9 trilyon dolar değerindeki Japonya tahvil piyasası, Japonya Merkez Bankası'nın (BOJ) kapsamlı varlık alımlarının bir sonucu olarak tahvil kıtlığı nedeniyle potansiyel kesintilerle karşı karşıya. BOJ'un on yıllardır deflasyonla mücadelesi, merkez bankasının ülke borcunun çoğunluk sahibi olmasıyla sonuçlandı ve bilançosu Japonya'nın 4 trilyon dolarlık ekonomisinin büyüklüğünü aşarak ABD Merkez Bankası'nın göreceli büyüklüğünün beş katına çıktı.

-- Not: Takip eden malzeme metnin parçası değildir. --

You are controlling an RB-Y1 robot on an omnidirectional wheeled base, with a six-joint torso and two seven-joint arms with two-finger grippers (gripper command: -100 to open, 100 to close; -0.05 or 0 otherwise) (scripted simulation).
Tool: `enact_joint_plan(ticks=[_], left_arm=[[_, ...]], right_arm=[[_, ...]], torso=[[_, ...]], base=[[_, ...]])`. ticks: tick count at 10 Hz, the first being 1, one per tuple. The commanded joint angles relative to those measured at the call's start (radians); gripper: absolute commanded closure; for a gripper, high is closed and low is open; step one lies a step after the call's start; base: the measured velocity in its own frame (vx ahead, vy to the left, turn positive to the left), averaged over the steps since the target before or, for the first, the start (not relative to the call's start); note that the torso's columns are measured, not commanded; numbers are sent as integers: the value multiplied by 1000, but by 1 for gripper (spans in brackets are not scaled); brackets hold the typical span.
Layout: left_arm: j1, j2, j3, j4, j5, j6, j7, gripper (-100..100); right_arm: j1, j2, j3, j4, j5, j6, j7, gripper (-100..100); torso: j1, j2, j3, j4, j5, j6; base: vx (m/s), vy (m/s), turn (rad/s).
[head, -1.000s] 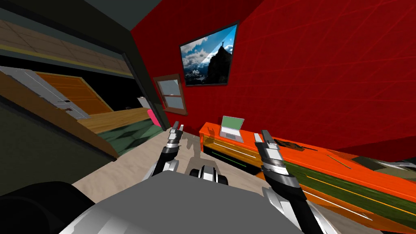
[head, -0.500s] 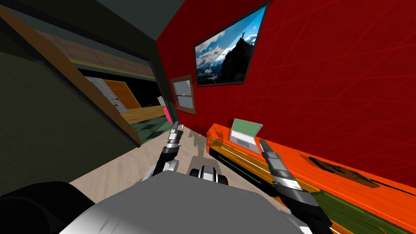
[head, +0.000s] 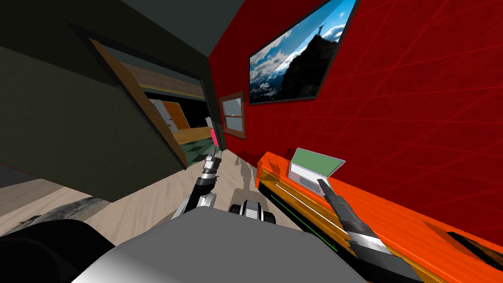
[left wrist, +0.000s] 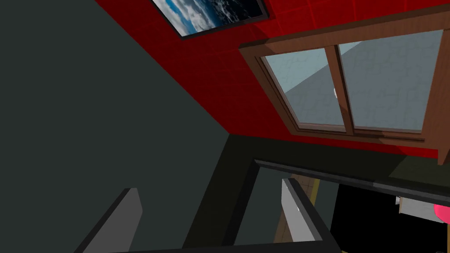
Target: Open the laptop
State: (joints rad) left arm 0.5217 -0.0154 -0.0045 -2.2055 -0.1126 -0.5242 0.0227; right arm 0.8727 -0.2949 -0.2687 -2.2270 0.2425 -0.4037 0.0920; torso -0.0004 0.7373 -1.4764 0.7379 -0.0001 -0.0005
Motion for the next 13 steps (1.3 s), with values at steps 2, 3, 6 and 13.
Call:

Bu eylemler getirileri bastırdı ve Japon tahvillerini yatırımcılar için çekici olmaktan çıkardı, likidite sorunlarına neden oldu ve tahvillerin faiz oranları için bir kıyaslama olarak güvenilirliğini zayıflattı. BOJ piyasayı normalleştirme çabasıyla bilançosunu küçültmeye yönelirken, borç ticaretinde beklenen canlanma zorluklarla karşılaşıyor.
Vadeli işlemler piyasası için Aralık ayında kritik bir an yaklaşıyor; 10 yıllık sözleşmeler, %95'i BOJ tarafından sahip olunan #366 serisi devlet tahviline bağlanacak. Bu tahvilin kıtlığının, 'teslim edilmesi en ucuz' tahvillerin satın alınmasını gerektiren türev sözleşmelerinin uzlaşmasına müdahale etmesi bekleniyor. Bu, piyasanın sorunsuz işleyişi ve doğru fiyatlandırma için esastır.
Mitsubishi UFJ Morgan Stanley Securities'te (NYSE:MUFG) kıdemli sabit getirili stratejisti Keisuke Tsuruta, bu temel tahvillerin eksikliğinin yatırımcılar için risk korumasını zorlaştırdığını, bunun da genel ticareti etkilediğini belirtti. Bu durum aynı zamanda devlet tahvili ihaleleri için de risk oluşturuyor, çünkü birincil satıcılar risklerini yönetmek için vadeli işlemlere güveniyor.
BOJ faiz artırımı yolundayken, yatırımcılar vadeli işlemlerdeki kısa pozisyonları kapatmak için en ucuz tahvilleri arıyor. Türev piyasasındaki herhangi bir bozulma onlar için zararlı olabilir. Mitsubishi UFJ Asset Management'ta bir yönetici fon müdürü, bu tür tahvillerin kıtlığının vadeli işlemlerle korumanın etkin bir şekilde işlemediğini gösterdiğini belirtti.
Piyasa katılımcıları için hayati önem taşıyan ve Osaka Borsası'nda listelenen Japon devlet tahvili (JGB) vadeli işlemleri etkilenecek. JGB vadeli işlem satıcılarının bir sözleşmenin sonunda tahvilleri fiziksel olarak teslim etmeleri gerekiyor. 2022'de 10 yıllık gösterge haline gelen #366 tahvili artık ağırlıklı olarak BOJ'un mülkiyetinde, bu da vadeli işlem satıcılarının onu elde etmesinde zorluklara yol açabilir veya onları daha pahalı tahvillerle uzlaşmaya zorlayabilir.
Durum, BOJ'un beklenmedik bir müdahalesinin ardından Haziran 2022'de JGB vadeli işlemlerinde yaşanan bozulmayı yansıtıyor. Kesinti, vadeli işlemlerin çökmesine ve JGB ihalelerinde kötü sonuçlara yol açtı. BOJ borç verme kurallarını gevşetebilir veya maliye bakanlığı daha fazla borç satmayı seçebilirse piyasa üzerindeki baskıyı hafifletebilir, ancak bu tür eylemler aynı zamanda piyasanın kırılganlığını da vurgulayacaktır.
SMBC Nikko Securities'te kıdemli bir Japonya faiz stratejisti, mevcut çıkmazın BOJ'un uzun süredir devam eden parasal genişleme politikasının doğrudan bir sonucu olduğunu belirtti. Sonraki tahvil serilerinin de büyük ölçüde BOJ tarafından sahiplenilmesi nedeniyle sorunun gelecek yıla da devam etmesi bekleniyor. Bu durum, tahviller için olumsuz görünümle birleştiğinde, büyük JGB tüccarlarını nakit piyasasından uzak tutuyor ve Japonya'nın borç piyasalarının normalliğe kademeli olarak dönüşünü gösteriyor.
Reuters bu makaleye katkıda bulundu.
Bu makale yapay zekanın desteğiyle oluşturulmuş, çevrilmiş ve bir editör tarafından incelenmiştir. Daha fazla bilgi için Şart ve Koşullar bölümümüze bakın.